### Work to complete
Which lines below contain the word "camera"? Copy each one.

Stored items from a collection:
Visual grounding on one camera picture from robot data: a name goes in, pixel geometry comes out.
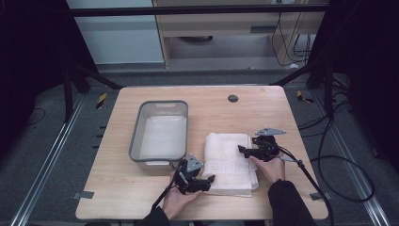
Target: towel
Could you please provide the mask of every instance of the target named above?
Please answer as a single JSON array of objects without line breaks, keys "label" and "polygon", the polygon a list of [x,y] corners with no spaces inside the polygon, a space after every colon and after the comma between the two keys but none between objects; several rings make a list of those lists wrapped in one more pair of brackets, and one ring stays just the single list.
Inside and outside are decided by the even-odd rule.
[{"label": "towel", "polygon": [[238,145],[252,148],[246,134],[216,134],[206,137],[202,178],[215,175],[211,188],[206,193],[251,197],[258,188],[256,165],[238,152]]}]

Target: metal rail
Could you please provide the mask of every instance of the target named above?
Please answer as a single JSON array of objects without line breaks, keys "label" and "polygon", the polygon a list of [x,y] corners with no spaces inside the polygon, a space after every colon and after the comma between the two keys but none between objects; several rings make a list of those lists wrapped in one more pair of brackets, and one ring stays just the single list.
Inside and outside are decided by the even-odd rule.
[{"label": "metal rail", "polygon": [[61,131],[56,138],[56,141],[53,144],[52,149],[50,150],[47,158],[45,159],[41,169],[38,173],[38,176],[35,179],[35,182],[30,187],[29,192],[25,196],[23,203],[18,209],[17,213],[14,215],[11,221],[11,226],[24,226],[30,214],[32,213],[33,208],[36,205],[36,202],[39,199],[41,191],[44,189],[46,185],[47,179],[49,178],[54,165],[56,164],[56,160],[58,159],[59,154],[61,153],[62,147],[67,140],[67,137],[73,128],[73,125],[76,121],[77,116],[79,115],[80,109],[82,107],[82,103],[85,100],[86,94],[78,94],[77,100],[74,106],[73,114],[69,121],[65,122],[61,128]]}]

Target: white cabinet
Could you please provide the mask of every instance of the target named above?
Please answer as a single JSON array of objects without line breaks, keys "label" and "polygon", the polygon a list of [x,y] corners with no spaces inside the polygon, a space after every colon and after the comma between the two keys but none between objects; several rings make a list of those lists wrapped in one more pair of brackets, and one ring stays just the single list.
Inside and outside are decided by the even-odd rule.
[{"label": "white cabinet", "polygon": [[[152,7],[151,0],[67,0],[70,8]],[[155,17],[76,17],[97,65],[164,63]]]}]

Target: floor
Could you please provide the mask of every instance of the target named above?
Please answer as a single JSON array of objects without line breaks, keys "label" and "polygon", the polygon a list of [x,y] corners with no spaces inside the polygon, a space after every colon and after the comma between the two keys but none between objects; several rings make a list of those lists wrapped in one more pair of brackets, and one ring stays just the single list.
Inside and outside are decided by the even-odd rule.
[{"label": "floor", "polygon": [[[305,50],[306,41],[302,37],[296,49]],[[265,36],[214,37],[212,40],[204,37],[176,38],[167,68],[107,72],[104,76],[128,86],[268,84],[302,67],[306,60],[303,56],[296,56],[299,53],[303,52],[291,54],[296,62],[281,65]],[[304,74],[284,87],[298,126],[323,117],[325,113],[323,88],[307,90],[304,85],[306,79]],[[29,125],[13,146],[13,156],[0,171],[0,225],[19,220],[14,217],[19,216],[19,210],[25,210],[28,216],[24,222],[26,225],[84,225],[85,222],[74,216],[78,200],[73,196],[83,190],[90,163],[101,144],[104,127],[118,97],[117,90],[94,80],[89,82],[92,85],[89,94],[74,93],[75,102],[81,101],[82,106],[67,140],[57,140],[65,126],[62,87],[45,91],[38,98]],[[298,98],[299,90],[303,99]],[[96,109],[99,96],[105,92],[107,99],[102,109]],[[337,105],[346,99],[344,95],[337,95],[335,100]],[[399,177],[388,161],[373,157],[372,147],[350,109],[350,105],[337,108],[335,121],[328,128],[323,143],[323,154],[344,156],[361,165],[375,184],[375,195],[367,202],[349,202],[336,195],[323,183],[321,172],[332,187],[349,197],[364,198],[371,189],[361,170],[352,164],[323,160],[322,170],[318,171],[315,161],[312,167],[317,172],[317,181],[333,197],[331,205],[335,224],[399,225],[396,214],[399,209],[396,198]],[[321,133],[326,126],[327,121],[322,121],[310,129],[300,130],[310,159],[317,157],[321,150]],[[55,143],[59,144],[60,152],[50,155]],[[55,161],[47,164],[49,157]],[[43,173],[44,167],[50,170],[48,174]],[[33,187],[38,184],[35,180],[38,175],[45,175],[43,184]],[[36,188],[36,194],[32,193],[32,188]],[[21,209],[24,201],[31,201],[34,205]],[[329,225],[330,222],[325,219],[317,223]]]}]

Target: gray plastic tray
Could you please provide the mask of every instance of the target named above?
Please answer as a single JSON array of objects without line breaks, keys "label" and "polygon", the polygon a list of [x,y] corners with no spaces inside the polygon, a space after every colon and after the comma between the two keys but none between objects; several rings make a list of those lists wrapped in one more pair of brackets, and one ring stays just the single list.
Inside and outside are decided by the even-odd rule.
[{"label": "gray plastic tray", "polygon": [[169,169],[187,151],[188,105],[184,101],[148,101],[143,103],[129,155],[144,170]]}]

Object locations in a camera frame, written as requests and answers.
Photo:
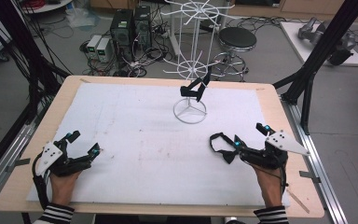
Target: hand
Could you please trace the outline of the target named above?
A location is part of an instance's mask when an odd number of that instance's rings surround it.
[[[281,171],[270,170],[251,164],[257,175],[258,185],[261,188],[266,207],[282,205]]]
[[[55,174],[50,174],[51,188],[53,197],[51,202],[59,205],[68,206],[72,199],[72,193],[75,188],[75,183],[81,172],[74,173],[68,176],[58,177]]]

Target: strap
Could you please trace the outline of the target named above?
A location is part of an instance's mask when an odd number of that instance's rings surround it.
[[[212,145],[212,141],[218,137],[222,137],[231,146],[234,145],[234,142],[227,136],[225,136],[223,133],[215,133],[211,137],[209,137],[209,145],[211,146],[213,151],[221,153],[223,155],[223,159],[225,159],[228,164],[231,164],[234,161],[235,156],[238,155],[240,152],[237,149],[235,149],[234,151],[226,151],[223,149],[215,150]]]

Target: metal frame
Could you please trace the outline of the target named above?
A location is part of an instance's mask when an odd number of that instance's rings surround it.
[[[315,183],[315,185],[319,188],[320,193],[322,194],[321,196],[324,198],[325,206],[330,214],[330,217],[332,218],[332,221],[339,224],[348,223],[324,166],[322,165],[318,151],[316,150],[310,135],[308,135],[301,127],[301,123],[299,122],[301,120],[300,110],[296,105],[286,104],[292,115],[294,124],[296,125],[296,130],[298,131],[298,136],[301,139],[302,145],[310,152],[310,155],[306,157],[306,160],[313,172],[313,178],[318,179],[318,183]]]

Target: wooden table
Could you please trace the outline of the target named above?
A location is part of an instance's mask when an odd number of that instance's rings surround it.
[[[47,141],[51,141],[61,121],[71,105],[77,88],[82,83],[112,83],[153,86],[181,86],[183,80],[127,78],[127,77],[68,77],[46,116],[38,126],[21,158],[31,158],[30,164],[14,169],[0,193],[0,211],[40,212],[38,202],[28,202],[26,197],[33,185],[32,162]],[[211,82],[209,88],[255,90],[263,116],[268,125],[275,130],[285,130],[293,134],[283,111],[278,94],[269,84]],[[299,171],[308,171],[302,156],[290,153],[286,166],[287,188],[291,206],[287,208],[289,217],[322,217],[324,210],[319,195],[311,179],[301,177]],[[209,205],[160,205],[160,204],[118,204],[118,203],[72,203],[78,213],[137,214],[137,215],[186,215],[214,217],[252,217],[255,208],[246,206]]]

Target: black and white striped sleeve
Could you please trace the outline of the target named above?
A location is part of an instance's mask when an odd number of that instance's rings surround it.
[[[261,224],[288,224],[286,210],[284,206],[276,206],[270,208],[264,208],[255,211],[255,215],[260,220]]]
[[[50,203],[45,209],[42,217],[40,217],[34,224],[69,224],[75,209],[67,206],[62,206],[55,203]]]

### Finished exercise
Visual grounding on one camera picture from robot data: a name goes in, pixel geometry comes out.
Object locations in a camera frame, written as requests and answers.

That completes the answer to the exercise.